Description of the task
Among the entries that follow, some lines contain the word "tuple". Show all of them.
====== The input ======
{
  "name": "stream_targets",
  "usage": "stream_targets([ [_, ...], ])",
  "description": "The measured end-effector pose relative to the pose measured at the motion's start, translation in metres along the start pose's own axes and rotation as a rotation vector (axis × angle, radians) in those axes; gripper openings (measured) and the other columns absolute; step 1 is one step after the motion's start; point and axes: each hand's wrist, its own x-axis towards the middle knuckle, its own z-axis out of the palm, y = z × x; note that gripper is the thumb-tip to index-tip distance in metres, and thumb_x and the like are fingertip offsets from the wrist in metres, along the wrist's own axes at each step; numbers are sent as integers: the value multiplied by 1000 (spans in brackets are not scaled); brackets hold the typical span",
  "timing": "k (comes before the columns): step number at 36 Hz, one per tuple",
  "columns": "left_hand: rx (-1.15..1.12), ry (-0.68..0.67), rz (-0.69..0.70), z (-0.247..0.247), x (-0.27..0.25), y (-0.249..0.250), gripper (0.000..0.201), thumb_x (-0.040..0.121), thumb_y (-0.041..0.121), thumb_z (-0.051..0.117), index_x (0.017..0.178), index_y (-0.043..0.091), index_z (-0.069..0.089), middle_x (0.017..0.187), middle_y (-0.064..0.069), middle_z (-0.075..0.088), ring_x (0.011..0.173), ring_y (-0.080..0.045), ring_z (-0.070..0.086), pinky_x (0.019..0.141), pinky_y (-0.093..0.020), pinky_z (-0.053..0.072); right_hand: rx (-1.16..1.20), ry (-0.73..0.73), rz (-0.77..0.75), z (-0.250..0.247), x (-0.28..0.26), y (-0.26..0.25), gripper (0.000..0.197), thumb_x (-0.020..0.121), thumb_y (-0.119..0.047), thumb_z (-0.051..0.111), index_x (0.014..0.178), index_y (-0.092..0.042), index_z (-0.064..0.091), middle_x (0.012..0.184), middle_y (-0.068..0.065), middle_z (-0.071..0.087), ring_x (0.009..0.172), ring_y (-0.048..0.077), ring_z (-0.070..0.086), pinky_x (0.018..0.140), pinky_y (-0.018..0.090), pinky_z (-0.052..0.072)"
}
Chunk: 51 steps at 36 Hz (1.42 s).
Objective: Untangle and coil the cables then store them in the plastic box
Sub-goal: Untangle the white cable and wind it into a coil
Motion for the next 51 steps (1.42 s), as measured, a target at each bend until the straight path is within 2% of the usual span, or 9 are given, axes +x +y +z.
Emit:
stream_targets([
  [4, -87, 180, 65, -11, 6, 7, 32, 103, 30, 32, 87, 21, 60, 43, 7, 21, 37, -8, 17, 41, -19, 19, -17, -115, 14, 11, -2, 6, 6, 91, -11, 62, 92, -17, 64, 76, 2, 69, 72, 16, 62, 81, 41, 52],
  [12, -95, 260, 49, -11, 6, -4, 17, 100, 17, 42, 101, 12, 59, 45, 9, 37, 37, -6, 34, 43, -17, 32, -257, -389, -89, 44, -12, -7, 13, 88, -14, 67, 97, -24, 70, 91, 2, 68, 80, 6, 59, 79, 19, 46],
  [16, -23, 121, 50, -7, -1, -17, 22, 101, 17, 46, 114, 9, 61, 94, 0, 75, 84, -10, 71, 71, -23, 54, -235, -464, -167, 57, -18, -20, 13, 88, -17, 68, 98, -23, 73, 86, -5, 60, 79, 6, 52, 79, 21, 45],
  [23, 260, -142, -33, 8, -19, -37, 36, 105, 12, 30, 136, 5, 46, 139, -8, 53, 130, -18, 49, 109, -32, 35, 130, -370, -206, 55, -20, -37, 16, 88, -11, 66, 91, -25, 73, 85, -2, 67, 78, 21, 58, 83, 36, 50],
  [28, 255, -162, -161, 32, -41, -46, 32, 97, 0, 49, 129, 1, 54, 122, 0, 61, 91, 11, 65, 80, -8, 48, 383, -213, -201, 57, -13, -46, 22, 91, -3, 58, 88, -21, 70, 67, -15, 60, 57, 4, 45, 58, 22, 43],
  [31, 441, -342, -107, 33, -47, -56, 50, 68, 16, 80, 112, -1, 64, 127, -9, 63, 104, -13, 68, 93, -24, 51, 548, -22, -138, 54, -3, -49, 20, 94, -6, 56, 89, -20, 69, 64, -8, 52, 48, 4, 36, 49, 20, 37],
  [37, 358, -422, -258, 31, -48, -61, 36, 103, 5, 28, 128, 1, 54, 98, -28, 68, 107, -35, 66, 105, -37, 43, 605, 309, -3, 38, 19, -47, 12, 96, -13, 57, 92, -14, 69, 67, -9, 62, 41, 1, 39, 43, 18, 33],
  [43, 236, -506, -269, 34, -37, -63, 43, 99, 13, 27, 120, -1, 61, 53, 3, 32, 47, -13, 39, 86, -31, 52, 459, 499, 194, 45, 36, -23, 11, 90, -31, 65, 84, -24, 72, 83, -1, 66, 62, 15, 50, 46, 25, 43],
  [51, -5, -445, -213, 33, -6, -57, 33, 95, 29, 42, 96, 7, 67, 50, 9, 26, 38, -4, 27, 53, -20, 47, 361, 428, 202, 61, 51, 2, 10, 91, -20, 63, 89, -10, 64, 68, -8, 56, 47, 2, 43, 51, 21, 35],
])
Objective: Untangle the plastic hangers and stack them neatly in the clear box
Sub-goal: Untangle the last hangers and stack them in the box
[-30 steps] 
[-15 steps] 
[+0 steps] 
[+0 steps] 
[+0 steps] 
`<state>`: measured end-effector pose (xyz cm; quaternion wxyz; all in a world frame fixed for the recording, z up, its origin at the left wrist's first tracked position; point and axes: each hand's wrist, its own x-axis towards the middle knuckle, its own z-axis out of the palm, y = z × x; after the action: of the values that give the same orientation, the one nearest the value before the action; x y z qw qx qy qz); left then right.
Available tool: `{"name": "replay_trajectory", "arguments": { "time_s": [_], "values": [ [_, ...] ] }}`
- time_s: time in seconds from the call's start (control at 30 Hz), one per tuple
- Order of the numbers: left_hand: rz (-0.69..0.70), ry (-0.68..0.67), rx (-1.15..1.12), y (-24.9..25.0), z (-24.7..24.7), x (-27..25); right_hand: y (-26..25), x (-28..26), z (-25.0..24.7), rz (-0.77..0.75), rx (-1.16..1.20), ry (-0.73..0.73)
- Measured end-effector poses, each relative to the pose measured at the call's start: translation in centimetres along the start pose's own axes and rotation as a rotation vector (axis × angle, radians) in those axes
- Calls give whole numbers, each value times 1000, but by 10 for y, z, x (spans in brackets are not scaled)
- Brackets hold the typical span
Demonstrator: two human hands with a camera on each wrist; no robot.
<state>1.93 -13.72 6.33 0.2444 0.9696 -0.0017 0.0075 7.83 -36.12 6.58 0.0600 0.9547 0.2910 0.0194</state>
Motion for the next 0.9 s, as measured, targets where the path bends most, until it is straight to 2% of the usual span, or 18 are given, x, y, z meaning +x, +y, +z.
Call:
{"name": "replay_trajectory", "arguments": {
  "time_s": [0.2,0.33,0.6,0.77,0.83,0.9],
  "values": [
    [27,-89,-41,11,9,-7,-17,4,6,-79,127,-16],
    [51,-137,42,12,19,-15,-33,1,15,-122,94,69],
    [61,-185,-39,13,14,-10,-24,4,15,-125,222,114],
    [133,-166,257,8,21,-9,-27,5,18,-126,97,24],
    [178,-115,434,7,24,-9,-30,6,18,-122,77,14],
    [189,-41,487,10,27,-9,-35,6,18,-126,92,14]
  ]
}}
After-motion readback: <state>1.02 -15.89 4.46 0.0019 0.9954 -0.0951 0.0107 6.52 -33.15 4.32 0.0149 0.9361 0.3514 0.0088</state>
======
Exercise solution
  "timing": "k (comes before the columns): step number at 36 Hz, one per tuple",
- time_s: time in seconds from the call's start (control at 30 Hz), one per tuple

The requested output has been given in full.